Nora Kelly’s Bad Chemistry

American-Canadian crime writer Nora Kelly was born in the U.S. and completed a PhD at SFU, in British Columbia.

Her first mystery novel featuring amateur investigator/history professor Gillian Adams was In the Shadow of King’s, set at Cambridge University in the UK.

In Bad Chemistry, the third book in the series, Gillian is back at Cambridge for a sabbatical year and a reunion with her London-based lover, a Scotland Yard detective.

Bad Chemistry opens with Gillian in a state of exhaustion: the events of My Sister’s Keeper were traumatic. She is now pondering whether she wants to return to her tenured position in Vancouver, where she is also the head of the fractious History Department. Staying in London, even at a significant salary cut, would let her build a life with Edward.

And then there’s Cambridge, a city Gillian loves, and where she has close friends.

But murder and mayhem soon intrudes here, too, despite the bucolic city’s charms.

Wendy, a young chemist with a PhD and an ambitious research agenda, and the only woman in her department, is found dead from what initially looks like a tragic accident.

Edward, on a busman’s holiday to Cambridge, helps an old friend investigate what proves to be murder, while Gillian conducts her own inquiry by speaking to Wendy’s friends and feminist co-activists.

Wendy had been volunteering, although not very effectively, at a women’s centre that offered pregnancy testing and counselling. But providing an impartial listening ear, as the feminist advocacy approach required, did not come naturally to the young chemist, who preferred a more assertive approach to assisting her clients with their reproductive choices.

Ironically (and perhaps fatally), Wendy, too, was pregnant at the time of her death. And she was contemplating keeping the baby, even if this would upend her academic ambitions.
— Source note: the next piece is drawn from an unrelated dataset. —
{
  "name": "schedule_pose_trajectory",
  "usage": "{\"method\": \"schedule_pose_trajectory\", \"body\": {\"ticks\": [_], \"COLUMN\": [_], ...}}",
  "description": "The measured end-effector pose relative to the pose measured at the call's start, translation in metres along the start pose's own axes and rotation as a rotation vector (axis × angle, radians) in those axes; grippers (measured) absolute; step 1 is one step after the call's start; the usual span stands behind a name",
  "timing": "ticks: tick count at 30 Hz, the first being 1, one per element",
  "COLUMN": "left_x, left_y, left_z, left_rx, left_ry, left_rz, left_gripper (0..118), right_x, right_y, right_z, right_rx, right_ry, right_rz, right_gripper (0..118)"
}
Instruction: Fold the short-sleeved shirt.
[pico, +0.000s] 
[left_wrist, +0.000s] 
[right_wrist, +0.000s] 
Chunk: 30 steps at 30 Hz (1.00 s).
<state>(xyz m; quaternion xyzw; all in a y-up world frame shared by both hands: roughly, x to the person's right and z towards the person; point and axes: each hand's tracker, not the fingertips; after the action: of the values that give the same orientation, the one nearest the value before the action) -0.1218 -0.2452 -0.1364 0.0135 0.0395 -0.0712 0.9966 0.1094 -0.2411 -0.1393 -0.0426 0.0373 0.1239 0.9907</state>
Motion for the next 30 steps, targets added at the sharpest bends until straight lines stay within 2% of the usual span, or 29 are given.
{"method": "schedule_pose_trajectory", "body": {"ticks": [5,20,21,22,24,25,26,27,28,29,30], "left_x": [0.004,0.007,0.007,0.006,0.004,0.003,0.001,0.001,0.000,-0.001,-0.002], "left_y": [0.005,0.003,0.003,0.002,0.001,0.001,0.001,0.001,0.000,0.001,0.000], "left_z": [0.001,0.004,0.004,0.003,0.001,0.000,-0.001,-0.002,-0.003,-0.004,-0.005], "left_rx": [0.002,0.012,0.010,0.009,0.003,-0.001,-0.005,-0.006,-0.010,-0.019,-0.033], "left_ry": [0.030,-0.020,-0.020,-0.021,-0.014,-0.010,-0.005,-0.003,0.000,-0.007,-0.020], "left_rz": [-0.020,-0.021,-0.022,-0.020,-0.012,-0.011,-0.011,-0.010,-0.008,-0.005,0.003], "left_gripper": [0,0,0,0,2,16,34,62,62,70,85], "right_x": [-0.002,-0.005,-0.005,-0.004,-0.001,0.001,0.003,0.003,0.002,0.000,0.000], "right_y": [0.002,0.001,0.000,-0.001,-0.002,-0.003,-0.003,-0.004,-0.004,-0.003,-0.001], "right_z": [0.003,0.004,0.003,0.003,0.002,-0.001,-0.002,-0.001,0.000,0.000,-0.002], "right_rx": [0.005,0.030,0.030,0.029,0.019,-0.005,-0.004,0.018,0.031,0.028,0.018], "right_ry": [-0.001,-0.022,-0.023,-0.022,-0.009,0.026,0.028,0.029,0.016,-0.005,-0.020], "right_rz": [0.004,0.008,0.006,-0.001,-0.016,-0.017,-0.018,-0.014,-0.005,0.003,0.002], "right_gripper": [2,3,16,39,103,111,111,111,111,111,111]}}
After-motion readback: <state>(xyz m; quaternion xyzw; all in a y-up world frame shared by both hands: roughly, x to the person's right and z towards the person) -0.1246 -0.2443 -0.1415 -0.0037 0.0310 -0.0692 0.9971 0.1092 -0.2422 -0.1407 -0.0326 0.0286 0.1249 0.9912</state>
Kelly’s novel, first published in 1994, turned up in a Free Little Library near my house, and in excellent condition. It was a fortuitous find, because Kelly’s mystery fiction has not been re-printed, so I was intending to purchase a copy through Alibris.

As a mystery novel, it’s fairly solid, although the extensive technical detail about organic chemistry experiments was a bit of a slog for me.

Wendy works in an environment hostile to the presence of women, but she had learned to navigate her envious and competitive–and occasionally lovelorn–colleagues’ teasing with aplomb. She had a brilliant research career ahead of her–unless she had a baby.

I hope that academic women scientists face easier choices now than they did thirty years ago. I remember a friend in Pharmacy, who also acquainted me with the protocol for disposing of lab mice and rats (horrifying), planning to freeze her eggs.

She was all of twenty-five or so, but her plans were fixed: do 1-2 five-year postdocs and then get a good research university position where she would run her own lab. That timeline meant that having a baby would be pushed back to age 38 or 40; she’d done her fertility research and wasn’t confident that aging eggs would be up to the task.

Revisiting women’s crime fiction from earlier this century can be dismaying: so much has not changed.